WORK TO COMPLETE: Reproduce the listing below word for word and exclude any picture.

Segment Open

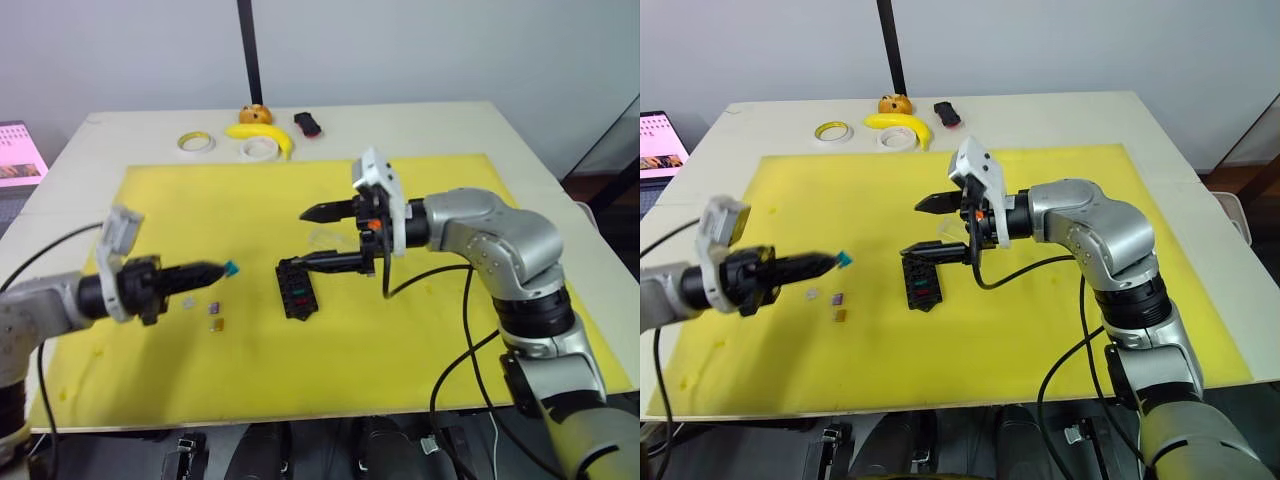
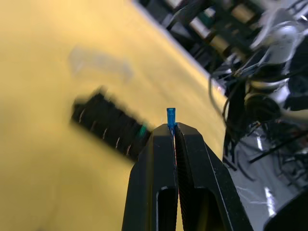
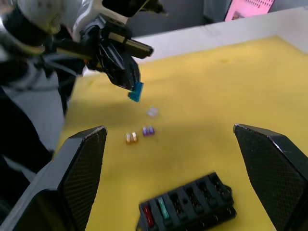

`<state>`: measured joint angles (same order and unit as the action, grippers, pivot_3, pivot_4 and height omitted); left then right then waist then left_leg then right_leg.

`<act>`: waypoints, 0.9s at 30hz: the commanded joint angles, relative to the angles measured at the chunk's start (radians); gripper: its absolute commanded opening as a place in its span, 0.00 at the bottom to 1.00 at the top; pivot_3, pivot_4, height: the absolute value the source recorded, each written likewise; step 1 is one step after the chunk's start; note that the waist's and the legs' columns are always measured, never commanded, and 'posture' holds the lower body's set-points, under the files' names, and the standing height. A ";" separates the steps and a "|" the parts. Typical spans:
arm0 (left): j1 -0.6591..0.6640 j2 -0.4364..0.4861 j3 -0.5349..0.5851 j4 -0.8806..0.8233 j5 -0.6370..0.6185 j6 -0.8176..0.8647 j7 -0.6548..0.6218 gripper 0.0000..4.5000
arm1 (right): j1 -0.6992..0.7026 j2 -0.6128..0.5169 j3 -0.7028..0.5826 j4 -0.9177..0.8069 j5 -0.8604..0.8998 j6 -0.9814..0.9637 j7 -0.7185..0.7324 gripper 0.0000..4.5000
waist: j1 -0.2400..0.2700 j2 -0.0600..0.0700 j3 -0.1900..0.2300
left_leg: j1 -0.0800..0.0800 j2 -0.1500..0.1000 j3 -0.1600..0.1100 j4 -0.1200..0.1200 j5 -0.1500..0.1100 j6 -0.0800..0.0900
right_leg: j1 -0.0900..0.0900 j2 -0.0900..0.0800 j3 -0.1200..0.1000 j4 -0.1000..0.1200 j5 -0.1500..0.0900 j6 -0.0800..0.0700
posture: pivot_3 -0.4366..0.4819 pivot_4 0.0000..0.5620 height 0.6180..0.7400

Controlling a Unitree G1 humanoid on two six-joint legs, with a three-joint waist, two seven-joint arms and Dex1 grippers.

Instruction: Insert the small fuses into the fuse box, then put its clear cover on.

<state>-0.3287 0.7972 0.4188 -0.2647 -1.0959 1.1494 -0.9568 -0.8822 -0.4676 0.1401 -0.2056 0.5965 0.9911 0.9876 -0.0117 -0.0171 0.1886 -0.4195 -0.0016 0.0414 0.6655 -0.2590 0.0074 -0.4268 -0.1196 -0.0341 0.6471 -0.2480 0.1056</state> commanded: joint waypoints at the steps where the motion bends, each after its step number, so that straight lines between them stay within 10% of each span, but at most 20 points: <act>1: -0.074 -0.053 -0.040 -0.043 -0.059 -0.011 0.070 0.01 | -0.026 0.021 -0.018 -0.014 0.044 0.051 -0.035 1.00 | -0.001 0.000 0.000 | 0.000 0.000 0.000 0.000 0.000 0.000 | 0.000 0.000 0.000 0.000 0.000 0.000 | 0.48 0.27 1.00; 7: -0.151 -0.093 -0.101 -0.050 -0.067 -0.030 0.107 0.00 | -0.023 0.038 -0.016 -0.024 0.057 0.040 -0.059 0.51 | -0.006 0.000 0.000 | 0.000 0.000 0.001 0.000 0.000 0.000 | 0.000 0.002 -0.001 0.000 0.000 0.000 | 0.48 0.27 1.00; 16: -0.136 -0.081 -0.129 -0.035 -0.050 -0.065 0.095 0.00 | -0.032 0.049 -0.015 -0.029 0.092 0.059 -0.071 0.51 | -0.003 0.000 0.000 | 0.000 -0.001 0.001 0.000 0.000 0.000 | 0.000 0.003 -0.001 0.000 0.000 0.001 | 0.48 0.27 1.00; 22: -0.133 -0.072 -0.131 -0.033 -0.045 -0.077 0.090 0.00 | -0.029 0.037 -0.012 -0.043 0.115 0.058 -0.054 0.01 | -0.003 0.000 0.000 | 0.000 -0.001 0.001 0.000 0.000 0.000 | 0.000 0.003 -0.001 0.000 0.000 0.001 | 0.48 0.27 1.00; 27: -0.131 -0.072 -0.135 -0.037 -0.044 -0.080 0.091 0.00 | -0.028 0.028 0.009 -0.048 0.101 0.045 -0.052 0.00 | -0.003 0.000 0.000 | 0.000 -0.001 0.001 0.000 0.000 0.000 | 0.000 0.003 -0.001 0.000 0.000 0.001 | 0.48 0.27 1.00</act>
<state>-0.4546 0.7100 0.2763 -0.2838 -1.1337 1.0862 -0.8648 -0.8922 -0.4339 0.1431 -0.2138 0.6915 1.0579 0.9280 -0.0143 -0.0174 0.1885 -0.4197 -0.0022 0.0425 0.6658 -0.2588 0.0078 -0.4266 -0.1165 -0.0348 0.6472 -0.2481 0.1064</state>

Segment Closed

SOLUTION FOR THIS TASK:
`<state>`: measured joint angles (same order and unit as the action, grippers, pivot_3, pivot_4 and height omitted); left then right then waist then left_leg then right_leg.

`<act>`: waypoints, 0.9s at 30hz: the commanded joint angles, relative to the angles measured at the chunk's start (radians); gripper: its absolute commanded opening as a place in its span, 0.00 at the bottom to 1.00 at the top; pivot_3, pivot_4, height: the absolute value the source recorded, each written likewise; step 1 is one step after the chunk's start; note that the waist's and the legs' columns are always measured, never commanded, and 'posture' holds the lower body's set-points, under the files' names, and the standing height. A ";" separates the steps and a "|" the parts. Typical spans:
arm0 (left): j1 -0.6591..0.6640 j2 -0.4364..0.4861 j3 -0.5349..0.5851 j4 -0.8806..0.8233 j5 -0.6370..0.6185 j6 -0.8176..0.8647 j7 -0.6548..0.6218 gripper 0.0000..4.5000
arm1 (right): j1 -0.6992..0.7026 j2 -0.6128..0.5169 j3 -0.7028..0.5826 j4 -0.9177..0.8069 j5 -0.8604..0.8998 j6 -0.9814..0.9637 j7 -0.7185..0.7324 gripper 0.0000..4.5000
waist: j1 -0.2400..0.2700 j2 -0.0600..0.0700 j3 -0.1900..0.2300
left_leg: j1 -0.0800..0.0800 j2 -0.1500..0.1000 j3 -0.1600..0.1100 j4 -0.1200..0.1200 j5 -0.1500..0.1100 j6 -0.0800..0.0900
right_leg: j1 -0.0900..0.0900 j2 -0.0900..0.0800 j3 -0.1200..0.1000 j4 -0.1000..0.1200 j5 -0.1500..0.0900 j6 -0.0800..0.0700
posture: pivot_3 -0.4366..0.4819 pivot_4 0.0000..0.5620 height 0.6180..0.7400

Controlling a Unitree G1 humanoid on two six-joint legs, with a three-joint waist, two seven-joint arms and Dex1 grippers.

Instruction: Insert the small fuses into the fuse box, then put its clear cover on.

<state>-0.3287 0.7972 0.4188 -0.2647 -1.0959 1.1494 -0.9568 -0.8822 -0.4676 0.1401 -0.2056 0.5965 0.9911 0.9876 -0.0117 -0.0171 0.1886 -0.4195 -0.0016 0.0414 0.6655 -0.2590 0.0074 -0.4268 -0.1196 -0.0341 0.6471 -0.2480 0.1056</state> commanded: joint waypoints at the steps where the motion bends, each after its step number, so that straight lines between them stay within 10% of each span, but at most 20 points: <act>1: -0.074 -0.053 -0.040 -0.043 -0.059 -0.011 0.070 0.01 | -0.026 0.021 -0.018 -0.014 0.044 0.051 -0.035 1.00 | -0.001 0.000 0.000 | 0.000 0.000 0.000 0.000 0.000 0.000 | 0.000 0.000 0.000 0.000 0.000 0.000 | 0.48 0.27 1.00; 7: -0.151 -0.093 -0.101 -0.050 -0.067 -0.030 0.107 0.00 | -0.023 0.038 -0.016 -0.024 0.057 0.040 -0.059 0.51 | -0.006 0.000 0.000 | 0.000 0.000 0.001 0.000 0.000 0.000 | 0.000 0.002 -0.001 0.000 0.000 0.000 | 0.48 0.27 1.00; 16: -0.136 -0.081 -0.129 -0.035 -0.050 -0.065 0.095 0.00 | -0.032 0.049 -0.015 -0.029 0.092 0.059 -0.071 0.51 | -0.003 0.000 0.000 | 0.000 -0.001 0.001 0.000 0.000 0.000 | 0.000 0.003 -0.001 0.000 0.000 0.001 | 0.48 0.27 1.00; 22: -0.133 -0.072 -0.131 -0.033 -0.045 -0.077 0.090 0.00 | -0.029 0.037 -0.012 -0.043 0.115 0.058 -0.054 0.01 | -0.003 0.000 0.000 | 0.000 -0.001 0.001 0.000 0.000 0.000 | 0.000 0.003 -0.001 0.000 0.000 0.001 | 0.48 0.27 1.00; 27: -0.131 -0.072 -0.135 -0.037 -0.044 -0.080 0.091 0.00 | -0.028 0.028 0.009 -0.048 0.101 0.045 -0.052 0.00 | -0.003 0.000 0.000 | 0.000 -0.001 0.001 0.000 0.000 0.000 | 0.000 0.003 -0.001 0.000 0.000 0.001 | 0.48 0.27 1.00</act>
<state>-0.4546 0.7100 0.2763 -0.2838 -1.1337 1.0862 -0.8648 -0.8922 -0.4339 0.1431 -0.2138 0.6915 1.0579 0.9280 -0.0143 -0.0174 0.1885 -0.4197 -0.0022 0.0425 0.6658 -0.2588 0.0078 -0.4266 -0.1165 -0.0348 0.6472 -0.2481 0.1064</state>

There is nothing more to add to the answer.